Nothing should appear in the answer except the lines below from the line containing "the brown table" through the line containing "Where can you see the", copied exactly, with pictures left out.
(PROVIDED INFORMATION)
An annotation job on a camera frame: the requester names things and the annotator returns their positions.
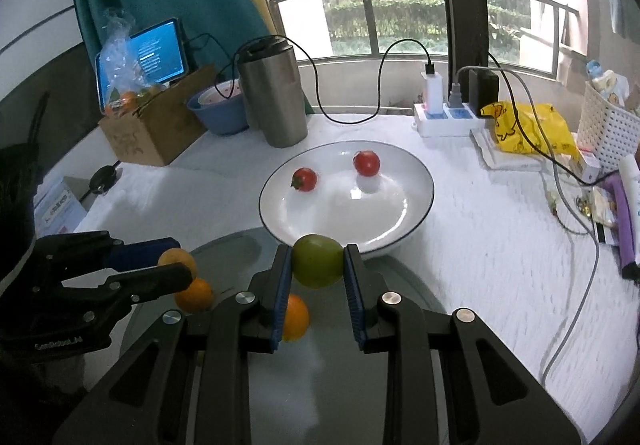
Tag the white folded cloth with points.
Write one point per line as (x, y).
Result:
(End PROVIDED INFORMATION)
(PROVIDED INFORMATION)
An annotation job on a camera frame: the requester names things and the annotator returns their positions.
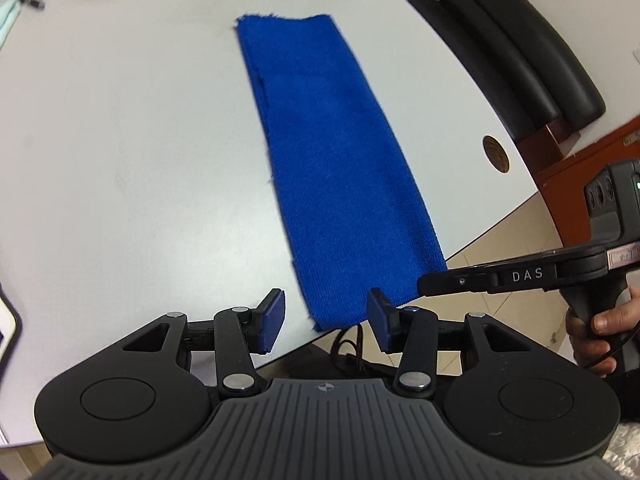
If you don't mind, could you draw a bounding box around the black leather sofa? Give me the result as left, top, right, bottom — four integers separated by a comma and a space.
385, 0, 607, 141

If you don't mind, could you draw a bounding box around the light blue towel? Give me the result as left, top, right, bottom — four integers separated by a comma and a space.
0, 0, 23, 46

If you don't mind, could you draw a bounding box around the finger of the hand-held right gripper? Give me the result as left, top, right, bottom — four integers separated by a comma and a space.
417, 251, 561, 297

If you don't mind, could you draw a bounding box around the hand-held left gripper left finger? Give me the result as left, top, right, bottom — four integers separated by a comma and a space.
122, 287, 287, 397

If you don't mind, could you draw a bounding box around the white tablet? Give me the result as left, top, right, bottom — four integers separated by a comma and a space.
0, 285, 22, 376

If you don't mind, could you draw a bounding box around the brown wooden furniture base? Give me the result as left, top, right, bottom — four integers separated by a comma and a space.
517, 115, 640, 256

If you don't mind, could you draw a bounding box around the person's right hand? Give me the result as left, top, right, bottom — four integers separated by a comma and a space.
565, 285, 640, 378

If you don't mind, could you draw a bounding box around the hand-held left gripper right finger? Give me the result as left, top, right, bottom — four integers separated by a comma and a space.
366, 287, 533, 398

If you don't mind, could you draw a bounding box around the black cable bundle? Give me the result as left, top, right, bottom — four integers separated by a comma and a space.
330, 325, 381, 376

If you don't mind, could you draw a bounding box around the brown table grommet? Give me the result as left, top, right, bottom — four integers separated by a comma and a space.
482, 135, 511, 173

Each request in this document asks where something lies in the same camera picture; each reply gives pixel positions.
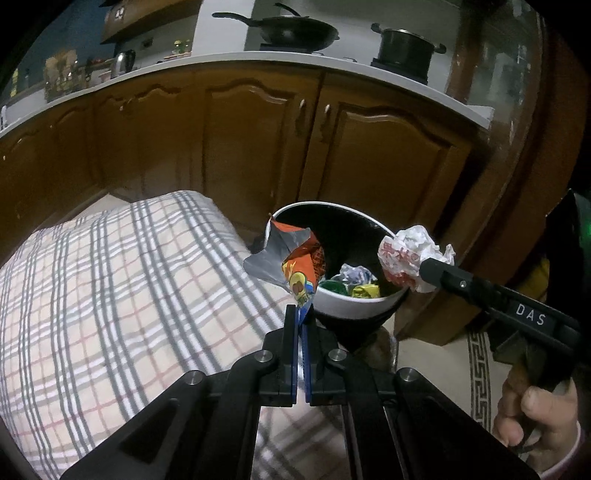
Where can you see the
(End PROVIDED INFORMATION)
(PROVIDED INFORMATION)
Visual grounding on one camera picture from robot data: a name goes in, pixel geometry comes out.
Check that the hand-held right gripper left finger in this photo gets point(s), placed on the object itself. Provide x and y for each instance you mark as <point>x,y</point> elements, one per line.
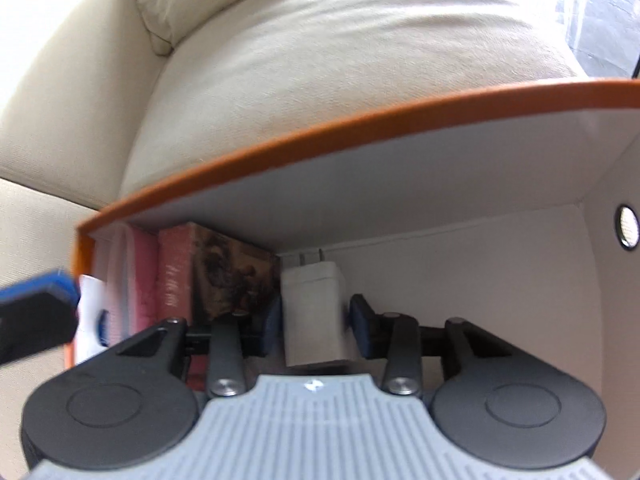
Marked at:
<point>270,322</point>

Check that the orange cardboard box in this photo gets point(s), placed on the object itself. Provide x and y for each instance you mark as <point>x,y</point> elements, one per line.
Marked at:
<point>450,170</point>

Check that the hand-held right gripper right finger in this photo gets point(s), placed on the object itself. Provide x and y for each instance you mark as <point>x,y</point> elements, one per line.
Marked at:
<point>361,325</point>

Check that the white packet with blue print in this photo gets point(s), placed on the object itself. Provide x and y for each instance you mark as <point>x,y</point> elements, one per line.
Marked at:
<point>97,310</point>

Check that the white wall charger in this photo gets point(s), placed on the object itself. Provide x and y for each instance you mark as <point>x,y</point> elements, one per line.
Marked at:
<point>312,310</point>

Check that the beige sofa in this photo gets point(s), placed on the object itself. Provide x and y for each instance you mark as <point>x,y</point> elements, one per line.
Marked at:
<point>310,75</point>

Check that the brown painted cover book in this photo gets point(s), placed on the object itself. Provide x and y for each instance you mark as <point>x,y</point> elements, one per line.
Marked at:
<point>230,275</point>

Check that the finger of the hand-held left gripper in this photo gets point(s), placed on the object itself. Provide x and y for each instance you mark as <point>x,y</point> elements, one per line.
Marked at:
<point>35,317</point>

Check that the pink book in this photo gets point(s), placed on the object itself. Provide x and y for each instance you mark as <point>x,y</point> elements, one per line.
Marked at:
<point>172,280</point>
(End PROVIDED INFORMATION)
> [COMPLETED EXERCISE]:
If you don't mind, could you draw a bounding box around the brown table grommet? Give me the result as left, top, right, bottom — four integers separated by a comma and a space.
482, 135, 511, 173

Each request in this document asks where something lies in the same camera picture; each reply gives pixel positions.
Where can you see the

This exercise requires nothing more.